In addition, the catalog primarily organizes things; resources, books, CDs and DVDs. Where we need to go is to KNOWLEDGE ORGANIZATION. Not STUFF organization.
Subject access in FRBR and RDA
Our cataloging rules do not address subject access. This includes FRBR and RDA, and these are the models that are supposed to take us into the future. AACR, FRBR and RDA provide a stub in the resource description for a classification number or subject heading, if you happen to have them, but none of them helps you create organized knowledge. You may wonder why we should even bother, since today everyone uses keyword searching, and users aren't doing their knowledge-seeking in the library catalog anyway. So let's look at keyword searching for a few minutes.
Why does Google (Yahoo, Bing) use keyword searching? Because it's easy. It is mechanical. It is a match between a string in a query and a string in a database (even with all of its enhancements, that's the bottom line). It requires no knowledge of the topic, no human intervention, no experts. Keyword searching is NOT knowledge organization. With keyword searching there are no relationships between things. You can't go broader or narrower; you can't get "things like thi,"; it doesn't even have facets. I said before that users are accustomed to the single search box, and many see it as representing freedom – wide open, anything goes. It's not a freedom, it's a constraint. It basically constrains the user to try to guess what words will bring up the information you are seeking – which is a bit unfair since the assumption is that there is something the user doesn't know which is why she is doing a search. The user has to translate what might be a complex information need to a couple of words. And as Elaine Svenonius notes:
"At the same time, it is known that users in
their attempts to search by subject
sometimes find themselves at a loss for
Svenonius, The Intellectual Foundation of Information Organization, p. 135
What works for keyword searching?
- nouns, especially proper nouns
- named things
- programming languages (Python, Ruby) (Note that you don't retrieve much about snakes or gems with these searches, showing a particular bias in the content of the Web itself)
- titles of books or essays (Moby Dick)
What doesn't work?
- searching for concepts
- searching for things with common terms in their names (library, catalog) (Often when I'm searching for topics relating to libraries I find myself in github.)
- you can't ask a specific question: When did Melville write Moby Dick?

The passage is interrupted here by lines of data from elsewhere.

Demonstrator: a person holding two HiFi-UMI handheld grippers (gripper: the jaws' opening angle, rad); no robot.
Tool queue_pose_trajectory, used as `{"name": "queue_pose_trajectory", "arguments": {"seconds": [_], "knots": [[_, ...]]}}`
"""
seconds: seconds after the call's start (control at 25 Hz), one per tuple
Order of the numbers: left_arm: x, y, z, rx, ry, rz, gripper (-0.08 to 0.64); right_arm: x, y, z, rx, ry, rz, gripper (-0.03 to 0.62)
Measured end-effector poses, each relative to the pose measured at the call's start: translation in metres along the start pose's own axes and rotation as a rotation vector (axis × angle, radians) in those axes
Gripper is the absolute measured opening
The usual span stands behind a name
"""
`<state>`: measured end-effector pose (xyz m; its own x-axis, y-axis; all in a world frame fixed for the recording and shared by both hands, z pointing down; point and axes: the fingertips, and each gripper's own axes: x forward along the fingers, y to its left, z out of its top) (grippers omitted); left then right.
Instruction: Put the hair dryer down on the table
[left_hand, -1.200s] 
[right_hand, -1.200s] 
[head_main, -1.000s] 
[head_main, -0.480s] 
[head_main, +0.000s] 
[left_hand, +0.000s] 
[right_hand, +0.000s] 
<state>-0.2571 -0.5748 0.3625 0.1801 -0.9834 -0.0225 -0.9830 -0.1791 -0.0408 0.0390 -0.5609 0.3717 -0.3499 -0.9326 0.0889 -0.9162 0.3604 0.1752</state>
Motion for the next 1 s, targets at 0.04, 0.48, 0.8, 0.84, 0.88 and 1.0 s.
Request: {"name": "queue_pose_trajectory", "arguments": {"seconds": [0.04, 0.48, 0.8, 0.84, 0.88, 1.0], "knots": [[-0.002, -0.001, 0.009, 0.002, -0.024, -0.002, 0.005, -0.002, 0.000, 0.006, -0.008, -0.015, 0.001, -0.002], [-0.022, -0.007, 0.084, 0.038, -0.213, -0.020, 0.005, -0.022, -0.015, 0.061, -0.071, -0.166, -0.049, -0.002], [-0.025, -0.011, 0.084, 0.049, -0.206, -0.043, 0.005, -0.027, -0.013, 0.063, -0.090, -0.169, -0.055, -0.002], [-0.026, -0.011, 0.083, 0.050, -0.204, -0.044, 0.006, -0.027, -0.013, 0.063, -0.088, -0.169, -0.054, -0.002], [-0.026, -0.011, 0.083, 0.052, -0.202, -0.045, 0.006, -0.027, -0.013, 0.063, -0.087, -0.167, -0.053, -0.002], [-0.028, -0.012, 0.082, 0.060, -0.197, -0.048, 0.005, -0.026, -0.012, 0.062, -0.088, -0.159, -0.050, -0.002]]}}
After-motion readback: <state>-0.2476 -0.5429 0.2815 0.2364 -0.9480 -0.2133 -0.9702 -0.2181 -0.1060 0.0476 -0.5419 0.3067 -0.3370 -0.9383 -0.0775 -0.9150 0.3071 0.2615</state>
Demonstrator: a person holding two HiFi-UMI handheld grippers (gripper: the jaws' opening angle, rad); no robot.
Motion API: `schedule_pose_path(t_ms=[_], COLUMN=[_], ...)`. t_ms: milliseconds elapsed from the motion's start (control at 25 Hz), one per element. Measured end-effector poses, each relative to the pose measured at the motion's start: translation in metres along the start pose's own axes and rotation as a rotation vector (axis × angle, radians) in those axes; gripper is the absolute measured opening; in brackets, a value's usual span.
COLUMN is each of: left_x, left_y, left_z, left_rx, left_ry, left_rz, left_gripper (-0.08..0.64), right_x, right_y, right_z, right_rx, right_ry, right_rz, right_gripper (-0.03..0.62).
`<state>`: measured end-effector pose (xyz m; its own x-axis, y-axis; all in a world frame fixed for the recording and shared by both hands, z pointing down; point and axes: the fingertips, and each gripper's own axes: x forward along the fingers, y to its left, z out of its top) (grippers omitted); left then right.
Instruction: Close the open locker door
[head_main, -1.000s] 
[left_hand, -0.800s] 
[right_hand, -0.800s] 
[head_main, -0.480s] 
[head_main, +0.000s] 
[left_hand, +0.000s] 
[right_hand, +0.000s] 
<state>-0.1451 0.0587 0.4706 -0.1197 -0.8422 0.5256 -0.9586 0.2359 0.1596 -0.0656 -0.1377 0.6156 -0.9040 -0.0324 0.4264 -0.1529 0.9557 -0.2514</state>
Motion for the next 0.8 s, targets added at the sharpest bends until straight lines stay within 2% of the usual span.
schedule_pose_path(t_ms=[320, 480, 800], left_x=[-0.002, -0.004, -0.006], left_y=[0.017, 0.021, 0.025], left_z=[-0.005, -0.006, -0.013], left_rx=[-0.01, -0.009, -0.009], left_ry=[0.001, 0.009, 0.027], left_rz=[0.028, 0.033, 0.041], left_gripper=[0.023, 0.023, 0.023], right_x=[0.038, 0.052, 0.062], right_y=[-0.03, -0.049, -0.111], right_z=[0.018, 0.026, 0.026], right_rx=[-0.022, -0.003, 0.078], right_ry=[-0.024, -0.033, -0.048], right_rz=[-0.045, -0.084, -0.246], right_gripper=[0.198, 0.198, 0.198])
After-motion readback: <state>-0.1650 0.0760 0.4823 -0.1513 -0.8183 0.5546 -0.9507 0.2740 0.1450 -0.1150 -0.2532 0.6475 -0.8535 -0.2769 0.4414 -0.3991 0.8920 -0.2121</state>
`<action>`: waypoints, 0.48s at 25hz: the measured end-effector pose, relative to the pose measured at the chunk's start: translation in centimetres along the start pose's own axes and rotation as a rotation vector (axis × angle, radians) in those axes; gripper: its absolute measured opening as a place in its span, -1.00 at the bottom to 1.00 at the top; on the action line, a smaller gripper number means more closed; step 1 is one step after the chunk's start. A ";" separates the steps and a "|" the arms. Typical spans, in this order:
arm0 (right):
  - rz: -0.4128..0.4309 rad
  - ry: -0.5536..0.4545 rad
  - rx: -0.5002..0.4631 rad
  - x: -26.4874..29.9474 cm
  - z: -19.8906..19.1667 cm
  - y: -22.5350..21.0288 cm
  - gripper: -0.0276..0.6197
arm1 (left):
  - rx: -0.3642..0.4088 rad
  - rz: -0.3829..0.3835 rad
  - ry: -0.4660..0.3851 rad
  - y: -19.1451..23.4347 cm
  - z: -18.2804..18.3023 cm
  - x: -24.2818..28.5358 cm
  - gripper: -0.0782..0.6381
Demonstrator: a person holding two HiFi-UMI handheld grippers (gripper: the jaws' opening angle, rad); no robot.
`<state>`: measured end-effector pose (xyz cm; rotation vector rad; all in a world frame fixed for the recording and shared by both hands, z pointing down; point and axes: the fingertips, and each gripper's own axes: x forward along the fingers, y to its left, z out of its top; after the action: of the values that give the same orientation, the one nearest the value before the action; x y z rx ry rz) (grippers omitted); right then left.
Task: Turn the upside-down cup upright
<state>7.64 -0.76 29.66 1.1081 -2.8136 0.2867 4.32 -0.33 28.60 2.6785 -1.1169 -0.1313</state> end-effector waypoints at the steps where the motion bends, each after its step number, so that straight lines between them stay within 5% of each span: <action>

You can only put in those terms and hope that a retrieved web page contains the answer. (Wolfram Alpha is trying to address this problem)
Google has all of the knowledge basis of a phone book. You name it, you retrieve it.
Did you ever wonder why so many searches turn up Wikipedia in the first few hits? Wikipedia is ORGANIZED INFORMATION. To me it is the proof that organized information is needed, works, and helps people find and learn. Wikipedia does have pages for concepts, it does have links between related subjects, it IS organized knowledge. How well does keyword searching work? Some analogies:
- it's like dumpster diving for information; you dig through a lot of garbage but you might find a clean, wrapped sandwich
- it's like dynamite fishing; you through dynamite into a lake and see what gets thrown up in the air.
- it's like your grandmother's button box; you need a button and you can spend ages digging through trying to find one that matches on size and color. Or you can go to the store where they have the buttons in order by size and color, and pay a couple of bucks.
We tend to ignore the false hits and zoom in on the successes. But the main thing is that this imprecise retrieval puts a huge burden on the user, who has to essentially game the system to get retrievals and then has to dig through what comes back to sort wheat from chaff. In his book Everything is Miscellaneous David Weinberg talks about tagging, and says that a search on Flickr for "San Francisco" will bring up photos of a number of different places named San Francisco, but what does that matter? I think it matters, and it matters especially for the least experienced users who find such things confusing. Everything might be miscellaneous but it is also time consuming and annoying.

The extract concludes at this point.